## Problem details
Among the lines below, take the one holding "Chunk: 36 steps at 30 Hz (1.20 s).", the one holding "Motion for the", and all lines between them. Set them down exactly.

=-=-=-=-=

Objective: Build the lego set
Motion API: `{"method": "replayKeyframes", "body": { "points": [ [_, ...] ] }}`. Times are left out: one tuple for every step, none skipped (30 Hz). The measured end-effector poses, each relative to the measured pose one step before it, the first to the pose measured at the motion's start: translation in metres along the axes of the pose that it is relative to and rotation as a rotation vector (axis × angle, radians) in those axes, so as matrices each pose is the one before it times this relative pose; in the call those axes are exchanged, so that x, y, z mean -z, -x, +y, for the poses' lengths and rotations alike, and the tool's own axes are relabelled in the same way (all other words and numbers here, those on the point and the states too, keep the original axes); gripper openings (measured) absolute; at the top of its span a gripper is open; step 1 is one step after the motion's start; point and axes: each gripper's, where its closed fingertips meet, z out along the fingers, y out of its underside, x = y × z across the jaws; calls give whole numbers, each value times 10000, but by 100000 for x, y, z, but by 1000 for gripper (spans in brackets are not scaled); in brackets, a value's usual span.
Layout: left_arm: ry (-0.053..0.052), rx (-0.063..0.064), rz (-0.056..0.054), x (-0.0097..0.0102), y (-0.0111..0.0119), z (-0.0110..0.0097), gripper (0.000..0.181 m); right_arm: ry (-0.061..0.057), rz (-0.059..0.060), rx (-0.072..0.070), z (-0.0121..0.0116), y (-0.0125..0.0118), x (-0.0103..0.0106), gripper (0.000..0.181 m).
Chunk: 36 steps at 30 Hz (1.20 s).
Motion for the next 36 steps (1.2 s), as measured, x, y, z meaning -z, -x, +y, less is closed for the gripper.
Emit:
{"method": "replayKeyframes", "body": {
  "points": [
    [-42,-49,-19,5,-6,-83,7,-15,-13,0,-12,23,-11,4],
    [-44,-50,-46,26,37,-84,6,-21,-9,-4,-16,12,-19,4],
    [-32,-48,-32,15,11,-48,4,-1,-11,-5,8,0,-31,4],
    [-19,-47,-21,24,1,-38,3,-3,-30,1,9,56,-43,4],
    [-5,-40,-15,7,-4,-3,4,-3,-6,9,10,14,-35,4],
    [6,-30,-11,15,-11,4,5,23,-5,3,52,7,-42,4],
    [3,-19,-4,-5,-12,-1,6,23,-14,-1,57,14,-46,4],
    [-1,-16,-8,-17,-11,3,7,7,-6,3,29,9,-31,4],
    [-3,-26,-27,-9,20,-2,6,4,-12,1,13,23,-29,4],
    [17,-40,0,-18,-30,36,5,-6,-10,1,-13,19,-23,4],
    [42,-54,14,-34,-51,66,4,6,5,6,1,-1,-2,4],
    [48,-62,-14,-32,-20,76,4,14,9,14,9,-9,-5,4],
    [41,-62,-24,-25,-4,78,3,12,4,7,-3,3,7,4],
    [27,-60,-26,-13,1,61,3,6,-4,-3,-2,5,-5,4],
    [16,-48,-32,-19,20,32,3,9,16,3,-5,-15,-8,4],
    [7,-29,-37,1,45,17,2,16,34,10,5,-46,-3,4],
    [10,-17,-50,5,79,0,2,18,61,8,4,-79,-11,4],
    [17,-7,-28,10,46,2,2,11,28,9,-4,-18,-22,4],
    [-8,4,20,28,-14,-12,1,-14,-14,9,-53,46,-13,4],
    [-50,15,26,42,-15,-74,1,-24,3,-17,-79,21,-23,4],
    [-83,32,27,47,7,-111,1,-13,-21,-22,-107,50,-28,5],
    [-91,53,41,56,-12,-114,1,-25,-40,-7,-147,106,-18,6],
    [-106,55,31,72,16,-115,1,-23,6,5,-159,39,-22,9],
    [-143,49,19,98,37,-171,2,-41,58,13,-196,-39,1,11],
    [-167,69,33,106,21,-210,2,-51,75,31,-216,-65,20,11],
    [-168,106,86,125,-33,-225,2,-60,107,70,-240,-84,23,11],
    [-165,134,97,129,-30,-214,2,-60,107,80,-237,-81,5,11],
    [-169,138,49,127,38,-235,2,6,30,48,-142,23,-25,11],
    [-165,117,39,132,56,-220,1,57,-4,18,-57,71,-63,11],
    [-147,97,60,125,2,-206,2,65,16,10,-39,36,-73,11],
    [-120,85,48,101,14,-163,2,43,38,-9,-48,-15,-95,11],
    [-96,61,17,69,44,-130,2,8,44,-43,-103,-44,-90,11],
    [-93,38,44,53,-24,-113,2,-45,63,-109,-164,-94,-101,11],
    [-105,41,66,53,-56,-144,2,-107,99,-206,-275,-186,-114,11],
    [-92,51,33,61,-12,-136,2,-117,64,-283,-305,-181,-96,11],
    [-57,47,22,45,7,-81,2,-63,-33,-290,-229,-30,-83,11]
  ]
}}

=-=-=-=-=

## Response
Chunk: 36 steps at 30 Hz (1.20 s).
Motion for the next 36 steps (1.2 s), as measured, x, y, z meaning -z, -x, +y, less is closed for the gripper.

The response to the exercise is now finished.